Saved data entries

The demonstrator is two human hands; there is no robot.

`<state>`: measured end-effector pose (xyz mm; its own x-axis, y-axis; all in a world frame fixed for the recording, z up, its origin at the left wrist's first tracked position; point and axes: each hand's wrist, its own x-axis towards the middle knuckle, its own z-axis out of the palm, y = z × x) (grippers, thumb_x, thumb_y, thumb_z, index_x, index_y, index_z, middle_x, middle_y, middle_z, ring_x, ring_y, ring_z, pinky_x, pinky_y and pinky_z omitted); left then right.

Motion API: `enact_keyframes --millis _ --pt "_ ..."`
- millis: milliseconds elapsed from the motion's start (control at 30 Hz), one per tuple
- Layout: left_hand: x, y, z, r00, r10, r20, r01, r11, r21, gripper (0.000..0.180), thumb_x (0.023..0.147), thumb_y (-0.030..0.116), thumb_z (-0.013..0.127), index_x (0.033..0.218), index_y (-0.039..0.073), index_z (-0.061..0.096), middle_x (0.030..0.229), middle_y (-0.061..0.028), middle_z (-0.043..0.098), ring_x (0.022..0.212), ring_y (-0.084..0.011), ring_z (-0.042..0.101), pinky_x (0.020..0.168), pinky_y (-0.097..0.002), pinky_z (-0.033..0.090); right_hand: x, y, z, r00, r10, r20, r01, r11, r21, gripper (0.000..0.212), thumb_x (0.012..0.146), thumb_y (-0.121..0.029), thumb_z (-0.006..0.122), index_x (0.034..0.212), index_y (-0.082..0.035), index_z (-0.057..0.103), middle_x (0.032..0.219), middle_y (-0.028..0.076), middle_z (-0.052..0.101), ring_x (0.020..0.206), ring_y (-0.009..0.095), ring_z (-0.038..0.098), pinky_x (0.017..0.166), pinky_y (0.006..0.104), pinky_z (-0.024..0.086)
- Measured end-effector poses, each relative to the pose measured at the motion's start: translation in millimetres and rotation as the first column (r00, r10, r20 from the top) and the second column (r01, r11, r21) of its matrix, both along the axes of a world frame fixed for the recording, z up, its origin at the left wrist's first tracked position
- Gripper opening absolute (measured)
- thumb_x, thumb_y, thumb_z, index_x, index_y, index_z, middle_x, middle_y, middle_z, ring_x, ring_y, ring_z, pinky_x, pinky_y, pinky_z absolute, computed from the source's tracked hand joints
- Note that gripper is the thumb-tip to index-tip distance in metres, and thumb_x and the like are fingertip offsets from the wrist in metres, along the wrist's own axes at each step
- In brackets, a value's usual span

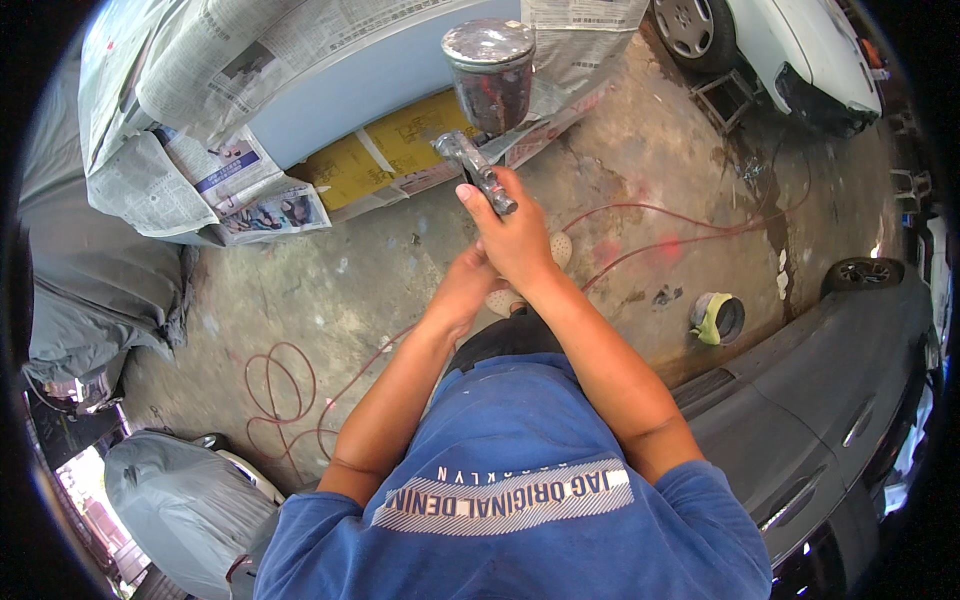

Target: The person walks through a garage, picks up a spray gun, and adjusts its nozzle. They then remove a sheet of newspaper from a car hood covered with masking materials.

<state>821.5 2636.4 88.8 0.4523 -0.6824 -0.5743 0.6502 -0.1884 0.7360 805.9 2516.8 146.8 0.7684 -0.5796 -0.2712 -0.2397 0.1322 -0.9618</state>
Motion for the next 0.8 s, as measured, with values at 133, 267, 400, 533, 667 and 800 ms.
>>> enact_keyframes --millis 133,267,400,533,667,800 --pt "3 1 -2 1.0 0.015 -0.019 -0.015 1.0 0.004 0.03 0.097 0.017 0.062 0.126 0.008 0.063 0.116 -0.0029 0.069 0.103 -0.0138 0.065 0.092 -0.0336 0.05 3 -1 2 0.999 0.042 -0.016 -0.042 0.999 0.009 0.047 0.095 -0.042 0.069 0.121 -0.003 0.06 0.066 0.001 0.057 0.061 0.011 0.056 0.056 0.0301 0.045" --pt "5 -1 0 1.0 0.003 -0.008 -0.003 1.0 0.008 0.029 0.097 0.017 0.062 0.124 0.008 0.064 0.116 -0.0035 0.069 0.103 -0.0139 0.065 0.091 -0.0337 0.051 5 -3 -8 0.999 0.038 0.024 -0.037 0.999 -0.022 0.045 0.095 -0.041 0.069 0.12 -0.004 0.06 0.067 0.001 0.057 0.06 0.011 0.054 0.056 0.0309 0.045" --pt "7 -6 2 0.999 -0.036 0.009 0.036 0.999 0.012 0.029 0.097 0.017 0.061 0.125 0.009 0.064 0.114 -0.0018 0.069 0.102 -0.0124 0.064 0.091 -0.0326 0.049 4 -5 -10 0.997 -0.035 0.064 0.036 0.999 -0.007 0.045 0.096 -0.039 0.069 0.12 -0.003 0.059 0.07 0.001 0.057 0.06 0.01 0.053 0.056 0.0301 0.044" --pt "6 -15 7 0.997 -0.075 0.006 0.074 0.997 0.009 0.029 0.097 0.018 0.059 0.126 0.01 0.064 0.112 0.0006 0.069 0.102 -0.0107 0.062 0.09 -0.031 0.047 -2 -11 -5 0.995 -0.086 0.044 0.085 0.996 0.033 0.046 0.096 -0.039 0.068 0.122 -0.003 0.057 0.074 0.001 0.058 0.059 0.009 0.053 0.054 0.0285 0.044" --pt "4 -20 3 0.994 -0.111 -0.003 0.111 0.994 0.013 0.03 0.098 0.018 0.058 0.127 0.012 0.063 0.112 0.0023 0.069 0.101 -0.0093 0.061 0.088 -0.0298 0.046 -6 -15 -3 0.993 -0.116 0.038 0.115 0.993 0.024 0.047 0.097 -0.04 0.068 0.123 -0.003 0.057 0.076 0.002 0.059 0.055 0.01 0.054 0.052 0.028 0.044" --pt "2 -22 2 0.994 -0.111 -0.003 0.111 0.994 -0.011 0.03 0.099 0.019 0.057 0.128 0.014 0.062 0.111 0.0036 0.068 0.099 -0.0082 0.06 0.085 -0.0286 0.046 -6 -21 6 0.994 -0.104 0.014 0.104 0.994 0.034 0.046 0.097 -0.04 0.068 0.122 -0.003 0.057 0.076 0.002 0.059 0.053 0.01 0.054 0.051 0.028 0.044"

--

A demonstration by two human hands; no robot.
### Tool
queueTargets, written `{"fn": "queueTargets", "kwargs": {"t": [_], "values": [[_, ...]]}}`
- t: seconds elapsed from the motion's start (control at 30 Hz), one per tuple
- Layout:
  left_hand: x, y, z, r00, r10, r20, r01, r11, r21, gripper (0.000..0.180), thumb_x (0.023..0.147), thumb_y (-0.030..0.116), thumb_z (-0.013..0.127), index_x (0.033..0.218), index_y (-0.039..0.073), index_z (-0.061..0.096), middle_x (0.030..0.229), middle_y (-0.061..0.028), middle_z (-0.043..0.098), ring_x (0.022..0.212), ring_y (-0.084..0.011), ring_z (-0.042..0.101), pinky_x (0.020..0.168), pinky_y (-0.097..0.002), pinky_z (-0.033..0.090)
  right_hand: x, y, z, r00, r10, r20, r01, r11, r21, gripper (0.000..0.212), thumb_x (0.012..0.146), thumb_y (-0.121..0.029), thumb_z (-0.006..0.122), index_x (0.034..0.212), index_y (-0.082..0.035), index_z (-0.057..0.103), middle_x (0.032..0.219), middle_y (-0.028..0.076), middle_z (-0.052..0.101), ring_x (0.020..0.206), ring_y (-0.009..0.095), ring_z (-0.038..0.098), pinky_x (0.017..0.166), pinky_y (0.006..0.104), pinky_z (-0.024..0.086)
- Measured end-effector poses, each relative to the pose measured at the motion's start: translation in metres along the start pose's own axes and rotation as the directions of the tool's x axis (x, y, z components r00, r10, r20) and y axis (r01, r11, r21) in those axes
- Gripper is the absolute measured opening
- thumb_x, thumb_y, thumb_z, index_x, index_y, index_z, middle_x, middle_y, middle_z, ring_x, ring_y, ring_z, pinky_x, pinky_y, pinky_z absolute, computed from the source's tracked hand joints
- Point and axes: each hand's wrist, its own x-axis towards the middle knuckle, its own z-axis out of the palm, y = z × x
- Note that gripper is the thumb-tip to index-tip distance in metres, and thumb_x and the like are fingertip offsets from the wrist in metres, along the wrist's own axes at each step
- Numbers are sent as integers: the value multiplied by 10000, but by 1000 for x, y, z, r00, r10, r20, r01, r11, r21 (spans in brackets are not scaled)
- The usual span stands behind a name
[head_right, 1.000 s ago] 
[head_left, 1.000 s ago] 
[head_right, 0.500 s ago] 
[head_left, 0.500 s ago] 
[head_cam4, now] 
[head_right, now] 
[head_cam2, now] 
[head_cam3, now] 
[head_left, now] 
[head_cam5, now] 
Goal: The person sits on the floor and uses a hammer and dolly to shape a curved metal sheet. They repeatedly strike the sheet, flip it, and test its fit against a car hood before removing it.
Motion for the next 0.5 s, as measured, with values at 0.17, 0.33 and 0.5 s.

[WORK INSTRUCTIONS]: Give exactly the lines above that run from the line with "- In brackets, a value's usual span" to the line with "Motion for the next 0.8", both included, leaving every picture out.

[SOLUTION TO THE EXERCISE]:
- In brackets, a value's usual span


Target: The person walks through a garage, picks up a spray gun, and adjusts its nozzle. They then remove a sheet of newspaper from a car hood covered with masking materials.

<state>821.5 2636.4 88.8 0.4523 -0.6824 -0.5743 0.6502 -0.1884 0.7360 805.9 2516.8 146.8 0.7684 -0.5796 -0.2712 -0.2397 0.1322 -0.9618</state>
Motion for the next 0.8 s, as measured, with values at 133, 267, 400, 533, 667 and 800 ms.

This completes the requested output.